Top of Material provided

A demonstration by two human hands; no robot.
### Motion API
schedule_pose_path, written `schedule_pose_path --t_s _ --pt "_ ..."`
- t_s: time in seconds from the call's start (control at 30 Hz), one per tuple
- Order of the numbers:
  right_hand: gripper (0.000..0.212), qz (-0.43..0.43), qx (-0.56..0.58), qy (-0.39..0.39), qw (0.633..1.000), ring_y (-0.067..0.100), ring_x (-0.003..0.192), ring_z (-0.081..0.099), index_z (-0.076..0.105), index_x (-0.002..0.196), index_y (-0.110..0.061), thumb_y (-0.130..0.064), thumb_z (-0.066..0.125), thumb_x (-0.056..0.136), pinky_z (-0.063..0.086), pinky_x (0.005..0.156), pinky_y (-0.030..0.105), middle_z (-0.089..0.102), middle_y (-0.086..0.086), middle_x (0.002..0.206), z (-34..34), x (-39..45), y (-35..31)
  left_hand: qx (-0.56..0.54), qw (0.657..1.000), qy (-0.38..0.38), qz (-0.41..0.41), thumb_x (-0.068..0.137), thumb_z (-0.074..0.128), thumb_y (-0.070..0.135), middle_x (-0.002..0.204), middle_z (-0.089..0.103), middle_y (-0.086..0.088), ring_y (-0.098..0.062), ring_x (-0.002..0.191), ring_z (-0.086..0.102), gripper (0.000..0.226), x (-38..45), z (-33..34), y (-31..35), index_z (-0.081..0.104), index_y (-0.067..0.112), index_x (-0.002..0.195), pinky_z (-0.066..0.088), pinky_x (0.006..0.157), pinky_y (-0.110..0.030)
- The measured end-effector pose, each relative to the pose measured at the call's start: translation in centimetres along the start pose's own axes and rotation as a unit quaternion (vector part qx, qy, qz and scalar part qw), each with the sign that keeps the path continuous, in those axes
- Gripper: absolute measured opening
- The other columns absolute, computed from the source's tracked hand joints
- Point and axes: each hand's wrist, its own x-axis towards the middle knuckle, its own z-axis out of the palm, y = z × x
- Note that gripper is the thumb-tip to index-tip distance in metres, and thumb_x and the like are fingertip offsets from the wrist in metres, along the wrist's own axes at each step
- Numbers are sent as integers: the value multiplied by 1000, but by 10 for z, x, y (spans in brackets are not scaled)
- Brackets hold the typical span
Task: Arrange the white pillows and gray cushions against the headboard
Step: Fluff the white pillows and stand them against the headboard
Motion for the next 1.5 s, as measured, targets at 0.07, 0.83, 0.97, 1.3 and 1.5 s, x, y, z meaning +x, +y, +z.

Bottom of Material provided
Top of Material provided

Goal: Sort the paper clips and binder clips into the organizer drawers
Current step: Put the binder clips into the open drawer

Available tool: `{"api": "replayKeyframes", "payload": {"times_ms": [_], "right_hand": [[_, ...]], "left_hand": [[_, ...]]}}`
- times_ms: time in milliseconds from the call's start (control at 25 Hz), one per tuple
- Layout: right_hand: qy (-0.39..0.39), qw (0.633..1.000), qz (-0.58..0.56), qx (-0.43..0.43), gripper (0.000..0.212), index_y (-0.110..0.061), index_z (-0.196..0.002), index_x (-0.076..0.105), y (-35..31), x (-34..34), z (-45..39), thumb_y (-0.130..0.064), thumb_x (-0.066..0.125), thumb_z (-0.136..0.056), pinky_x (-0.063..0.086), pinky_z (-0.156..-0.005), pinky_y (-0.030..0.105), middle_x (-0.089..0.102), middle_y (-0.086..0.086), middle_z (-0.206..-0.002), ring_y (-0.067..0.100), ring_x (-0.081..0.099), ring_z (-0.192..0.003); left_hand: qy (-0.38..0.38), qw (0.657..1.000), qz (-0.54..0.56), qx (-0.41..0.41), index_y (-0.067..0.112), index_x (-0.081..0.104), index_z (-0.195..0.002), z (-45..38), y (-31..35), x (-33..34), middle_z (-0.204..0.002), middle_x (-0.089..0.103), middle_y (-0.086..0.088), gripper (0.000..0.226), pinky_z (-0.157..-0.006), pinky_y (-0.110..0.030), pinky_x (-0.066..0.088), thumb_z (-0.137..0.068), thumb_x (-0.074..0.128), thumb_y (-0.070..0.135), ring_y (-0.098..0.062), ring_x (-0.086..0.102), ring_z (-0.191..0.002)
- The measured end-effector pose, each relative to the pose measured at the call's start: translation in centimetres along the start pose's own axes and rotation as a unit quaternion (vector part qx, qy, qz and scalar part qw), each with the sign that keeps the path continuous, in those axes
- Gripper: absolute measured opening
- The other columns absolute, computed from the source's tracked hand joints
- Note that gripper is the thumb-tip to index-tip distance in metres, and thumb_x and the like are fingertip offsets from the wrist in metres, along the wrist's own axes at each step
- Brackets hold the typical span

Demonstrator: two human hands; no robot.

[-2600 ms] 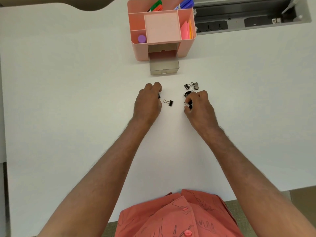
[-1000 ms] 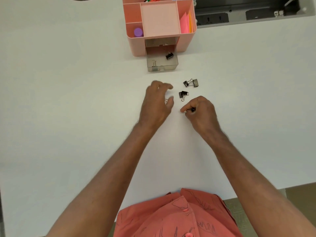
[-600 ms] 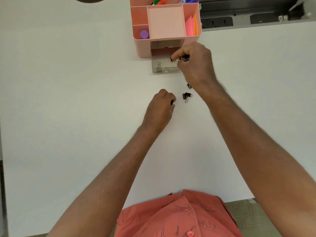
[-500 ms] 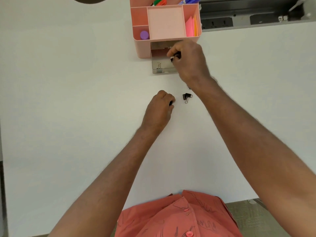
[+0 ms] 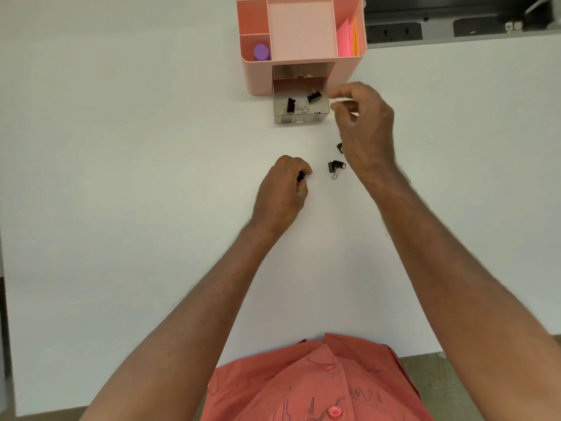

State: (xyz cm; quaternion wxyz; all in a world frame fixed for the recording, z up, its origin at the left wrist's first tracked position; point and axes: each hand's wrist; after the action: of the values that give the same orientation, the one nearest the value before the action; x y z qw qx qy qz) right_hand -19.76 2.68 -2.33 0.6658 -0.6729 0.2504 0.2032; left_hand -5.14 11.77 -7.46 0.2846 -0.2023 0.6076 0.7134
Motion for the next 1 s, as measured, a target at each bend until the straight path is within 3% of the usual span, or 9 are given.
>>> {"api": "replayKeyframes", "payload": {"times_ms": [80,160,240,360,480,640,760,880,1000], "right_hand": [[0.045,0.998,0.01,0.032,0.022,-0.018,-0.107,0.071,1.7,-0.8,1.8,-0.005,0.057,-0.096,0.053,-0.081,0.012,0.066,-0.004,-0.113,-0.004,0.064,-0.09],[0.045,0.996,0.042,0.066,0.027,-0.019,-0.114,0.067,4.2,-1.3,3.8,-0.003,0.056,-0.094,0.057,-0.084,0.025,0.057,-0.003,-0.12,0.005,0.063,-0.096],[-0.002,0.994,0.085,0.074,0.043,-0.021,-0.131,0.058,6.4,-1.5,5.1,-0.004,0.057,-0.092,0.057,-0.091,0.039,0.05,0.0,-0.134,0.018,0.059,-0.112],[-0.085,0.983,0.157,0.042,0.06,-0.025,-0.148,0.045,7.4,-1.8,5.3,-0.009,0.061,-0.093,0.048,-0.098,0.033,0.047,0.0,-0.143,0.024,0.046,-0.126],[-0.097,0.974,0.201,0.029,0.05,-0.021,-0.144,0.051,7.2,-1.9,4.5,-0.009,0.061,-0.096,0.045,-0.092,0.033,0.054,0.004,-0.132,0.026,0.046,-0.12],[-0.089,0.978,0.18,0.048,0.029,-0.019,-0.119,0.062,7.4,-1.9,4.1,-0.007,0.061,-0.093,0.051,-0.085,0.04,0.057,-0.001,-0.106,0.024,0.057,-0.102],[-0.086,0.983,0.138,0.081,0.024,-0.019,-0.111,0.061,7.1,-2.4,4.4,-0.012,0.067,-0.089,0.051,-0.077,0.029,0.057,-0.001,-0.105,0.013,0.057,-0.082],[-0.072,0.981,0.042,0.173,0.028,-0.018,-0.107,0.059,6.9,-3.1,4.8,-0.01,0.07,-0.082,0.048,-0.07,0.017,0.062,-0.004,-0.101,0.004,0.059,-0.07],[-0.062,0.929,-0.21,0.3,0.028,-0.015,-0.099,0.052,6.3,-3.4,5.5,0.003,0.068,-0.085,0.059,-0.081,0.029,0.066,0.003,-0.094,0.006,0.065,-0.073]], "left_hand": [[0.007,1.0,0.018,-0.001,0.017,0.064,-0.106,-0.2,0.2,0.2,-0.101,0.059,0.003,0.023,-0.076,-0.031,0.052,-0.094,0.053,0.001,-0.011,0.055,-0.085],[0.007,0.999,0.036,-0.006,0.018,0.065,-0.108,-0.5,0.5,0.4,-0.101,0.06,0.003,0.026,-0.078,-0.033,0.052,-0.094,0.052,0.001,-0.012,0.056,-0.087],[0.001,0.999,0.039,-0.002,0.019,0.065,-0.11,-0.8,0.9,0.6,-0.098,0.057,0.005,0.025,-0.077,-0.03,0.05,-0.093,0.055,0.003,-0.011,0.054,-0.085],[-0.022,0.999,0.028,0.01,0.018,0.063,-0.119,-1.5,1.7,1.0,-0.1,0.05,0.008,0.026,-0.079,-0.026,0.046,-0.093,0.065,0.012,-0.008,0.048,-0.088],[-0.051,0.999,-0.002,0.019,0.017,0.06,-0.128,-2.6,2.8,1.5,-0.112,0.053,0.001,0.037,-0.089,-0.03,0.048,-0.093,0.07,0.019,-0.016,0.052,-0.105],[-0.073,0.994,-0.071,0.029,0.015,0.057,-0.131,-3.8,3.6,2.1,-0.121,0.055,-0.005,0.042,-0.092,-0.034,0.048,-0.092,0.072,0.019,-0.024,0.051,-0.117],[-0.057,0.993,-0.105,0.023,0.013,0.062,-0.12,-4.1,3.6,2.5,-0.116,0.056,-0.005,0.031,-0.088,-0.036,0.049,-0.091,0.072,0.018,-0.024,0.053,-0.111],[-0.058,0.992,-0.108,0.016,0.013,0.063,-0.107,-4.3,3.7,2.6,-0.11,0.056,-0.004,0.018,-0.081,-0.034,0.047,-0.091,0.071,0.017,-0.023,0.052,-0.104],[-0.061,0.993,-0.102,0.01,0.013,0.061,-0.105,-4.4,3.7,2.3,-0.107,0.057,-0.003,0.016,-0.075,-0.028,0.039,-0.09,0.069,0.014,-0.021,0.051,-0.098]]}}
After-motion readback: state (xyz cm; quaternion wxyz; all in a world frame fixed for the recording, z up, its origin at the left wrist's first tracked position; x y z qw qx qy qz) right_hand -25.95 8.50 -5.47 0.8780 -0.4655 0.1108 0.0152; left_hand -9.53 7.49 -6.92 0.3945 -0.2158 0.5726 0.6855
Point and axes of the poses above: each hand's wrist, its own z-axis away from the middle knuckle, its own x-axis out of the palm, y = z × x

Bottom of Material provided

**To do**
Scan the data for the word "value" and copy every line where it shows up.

**Your response**
- Numbers are sent as integers: the value multiplied by 1000, but by 10 for z, x, y (spans in brackets are not scaled)
State: (xyz cm; quaternion wxyz; all in a world frame fixed for the recording, z up, its origin at the left wrist's first tracked position; point and axes: each hand's wrist; after the action: of the values that give the same orientation, the one nearest the value before the action; x y z qw qx qy qz) right_hand -19.76 2.68 -2.33 0.6658 -0.6729 0.2504 0.2032; left_hand -5.14 11.77 -7.46 0.2846 -0.2023 0.6076 0.7134

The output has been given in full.